• _YOUR OBJECTIVE_:
Determine how many lines of the material below contain "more". Report only that figure.

• _DATA SECTION_:
▽

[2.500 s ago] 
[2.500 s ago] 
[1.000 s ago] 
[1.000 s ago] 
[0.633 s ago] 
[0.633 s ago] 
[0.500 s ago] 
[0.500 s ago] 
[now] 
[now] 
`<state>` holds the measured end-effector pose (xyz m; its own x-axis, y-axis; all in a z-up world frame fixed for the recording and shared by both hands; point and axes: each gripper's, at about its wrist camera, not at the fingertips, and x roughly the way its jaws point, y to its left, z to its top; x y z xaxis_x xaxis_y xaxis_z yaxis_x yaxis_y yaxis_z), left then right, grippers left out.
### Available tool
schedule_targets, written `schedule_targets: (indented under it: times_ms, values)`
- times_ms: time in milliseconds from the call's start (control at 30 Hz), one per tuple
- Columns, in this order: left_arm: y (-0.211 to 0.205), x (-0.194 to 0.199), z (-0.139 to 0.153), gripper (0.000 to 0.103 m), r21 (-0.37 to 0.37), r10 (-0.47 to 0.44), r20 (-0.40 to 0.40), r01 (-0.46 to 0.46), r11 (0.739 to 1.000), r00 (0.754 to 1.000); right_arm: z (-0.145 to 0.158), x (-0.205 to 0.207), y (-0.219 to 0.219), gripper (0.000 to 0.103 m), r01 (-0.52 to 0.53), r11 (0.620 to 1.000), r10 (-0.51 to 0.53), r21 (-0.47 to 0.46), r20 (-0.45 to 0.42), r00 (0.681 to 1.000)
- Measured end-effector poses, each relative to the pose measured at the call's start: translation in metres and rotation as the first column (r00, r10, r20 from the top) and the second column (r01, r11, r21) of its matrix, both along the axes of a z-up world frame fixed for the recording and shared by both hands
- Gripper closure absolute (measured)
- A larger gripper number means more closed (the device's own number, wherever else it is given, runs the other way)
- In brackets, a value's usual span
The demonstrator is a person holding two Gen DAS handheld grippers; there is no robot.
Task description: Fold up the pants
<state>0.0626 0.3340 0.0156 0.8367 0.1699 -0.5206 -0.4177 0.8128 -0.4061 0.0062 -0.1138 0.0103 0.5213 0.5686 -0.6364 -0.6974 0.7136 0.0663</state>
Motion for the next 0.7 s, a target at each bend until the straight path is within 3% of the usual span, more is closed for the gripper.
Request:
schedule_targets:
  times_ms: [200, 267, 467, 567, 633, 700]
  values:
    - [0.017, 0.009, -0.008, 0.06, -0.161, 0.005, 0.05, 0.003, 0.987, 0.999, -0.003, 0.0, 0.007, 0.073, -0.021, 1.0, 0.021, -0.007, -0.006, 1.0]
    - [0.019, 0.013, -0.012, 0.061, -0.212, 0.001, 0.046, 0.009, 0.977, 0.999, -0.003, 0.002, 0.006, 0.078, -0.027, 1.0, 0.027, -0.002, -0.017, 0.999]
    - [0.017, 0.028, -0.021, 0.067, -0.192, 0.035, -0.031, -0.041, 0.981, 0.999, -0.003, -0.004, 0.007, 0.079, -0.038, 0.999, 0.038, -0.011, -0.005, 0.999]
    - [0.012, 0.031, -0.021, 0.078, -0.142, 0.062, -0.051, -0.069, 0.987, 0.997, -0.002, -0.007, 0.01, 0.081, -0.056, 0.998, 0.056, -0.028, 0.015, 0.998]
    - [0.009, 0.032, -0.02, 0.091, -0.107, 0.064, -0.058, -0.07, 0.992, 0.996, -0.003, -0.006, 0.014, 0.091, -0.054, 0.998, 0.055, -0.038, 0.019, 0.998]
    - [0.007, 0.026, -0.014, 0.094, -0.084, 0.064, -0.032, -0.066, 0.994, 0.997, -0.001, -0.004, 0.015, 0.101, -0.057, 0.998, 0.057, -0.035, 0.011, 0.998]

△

• _ANSWER AREA_:
2